7. The apparatus of claim 1, further comprising an optical detector for converting optical pulses from said optical resonator into electrical signals.

8. The apparatus of claim 1, wherein said apparatus is used to generate control signals for a Compton backscattering system.

9. The apparatus of claim 1, further including a narrowband filter to filter a selected frequency of the frequency comb of said mode-locked laser.

10. The apparatus of claim 9, wherein said filter filters frequencies in the optical domain.

11. The apparatus of claim 9, wherein said filter filters frequencies in the electrical domain of the output of an optical detector receiving said frequency comb of said mode-locked laser.

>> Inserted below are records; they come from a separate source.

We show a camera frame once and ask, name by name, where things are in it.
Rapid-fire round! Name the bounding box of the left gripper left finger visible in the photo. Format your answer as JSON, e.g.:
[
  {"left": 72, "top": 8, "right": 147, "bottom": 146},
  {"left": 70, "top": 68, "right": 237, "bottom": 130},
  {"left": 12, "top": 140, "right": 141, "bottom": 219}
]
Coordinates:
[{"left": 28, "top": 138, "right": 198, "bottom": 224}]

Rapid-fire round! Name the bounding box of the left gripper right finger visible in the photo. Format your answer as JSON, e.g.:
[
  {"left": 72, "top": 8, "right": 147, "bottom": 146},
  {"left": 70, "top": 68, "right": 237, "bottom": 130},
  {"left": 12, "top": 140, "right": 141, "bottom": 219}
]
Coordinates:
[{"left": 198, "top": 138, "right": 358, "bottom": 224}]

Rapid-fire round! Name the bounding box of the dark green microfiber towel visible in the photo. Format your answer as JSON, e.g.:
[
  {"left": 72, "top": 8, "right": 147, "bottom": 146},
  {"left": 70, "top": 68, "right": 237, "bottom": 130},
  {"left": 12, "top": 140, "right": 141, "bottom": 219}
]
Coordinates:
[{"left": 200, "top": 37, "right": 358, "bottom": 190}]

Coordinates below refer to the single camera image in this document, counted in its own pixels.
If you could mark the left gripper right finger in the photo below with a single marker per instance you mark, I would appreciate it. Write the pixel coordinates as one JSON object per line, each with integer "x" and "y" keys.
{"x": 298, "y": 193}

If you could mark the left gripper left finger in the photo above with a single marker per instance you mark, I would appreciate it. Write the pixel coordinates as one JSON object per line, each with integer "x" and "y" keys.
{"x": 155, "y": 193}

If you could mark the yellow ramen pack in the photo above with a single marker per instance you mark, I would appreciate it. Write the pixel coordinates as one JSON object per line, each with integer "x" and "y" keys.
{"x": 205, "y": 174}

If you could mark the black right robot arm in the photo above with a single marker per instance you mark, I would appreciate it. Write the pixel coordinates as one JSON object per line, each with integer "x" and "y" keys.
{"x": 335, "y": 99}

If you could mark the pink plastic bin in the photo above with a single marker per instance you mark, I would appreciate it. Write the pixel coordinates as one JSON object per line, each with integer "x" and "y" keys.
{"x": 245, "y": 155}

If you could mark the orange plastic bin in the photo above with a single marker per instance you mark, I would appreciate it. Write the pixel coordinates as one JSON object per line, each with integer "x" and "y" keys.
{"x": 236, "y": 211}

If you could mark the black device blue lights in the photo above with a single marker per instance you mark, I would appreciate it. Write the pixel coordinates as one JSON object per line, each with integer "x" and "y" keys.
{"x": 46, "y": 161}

12. A system for generating phase-locked harmonic signals from an optical pulse train, comprising:

a Fabry-Perot cavity having a first adjustable cavity length;

a mode-locked laser generating optical pulses coupled as an optical input to said Fabry-Perot cavity, said mode-locked laser having a second adjustable cavity length;

a first feedback system for adjusting said second cavity length of said mode-locked laser, whereby a frequency of said mode-locked laser is locked to a cavity mode of said Fabry-Perot cavity; and

a second feedback system monitoring an optical output of said Fabry-Perot cavity and adjusting said first cavity length whereby said frequency is locked to a reference frequency source.

13. The system of claim 12, wherein said first feedback system comprises a FM sideband modulator for FM sideband modulating the output of said mode-locked laser, an optical detector, a demultiplexer, and a servo.

14. A method of generating phase-locked harmonic signals from an optical pulse train, comprising:

generating mode locked laser pulses;

coupling said mode-locked laser pulses to an optical resonator;

tracking a frequency of said mode locked laser pulses to a resonant frequency of said optical resonator;

monitoring an optical output of said optical resonator;

locking said resonant frequency of said optical resonator to a reference frequency source.

15. The method of claim 14, wherein said tracking comprises:

FM sideband modulating mode-locked laser pulses;

monitoring reflected and transmitted light received from an entrance mirror of said optical resonator;

generating an error signal indicative of a difference between said frequency and said resonant frequency; and

adjusting a cavity length of said mode-locked laser responsive to said error signal.

16. The method of claim 14, wherein said locking comprises:

comparing said optical output to said reference source and generating an error signal indicative of a difference between a desired absolute frequency and said frequency; and

adjusting a cavity length of said resonator responsive to said error signal.

17. The method of claim 14, further comprising:

filtering an output of said optical resonator.

18. The method of claim 14, further comprising:

utilizing an output of said optical resonator as control signal.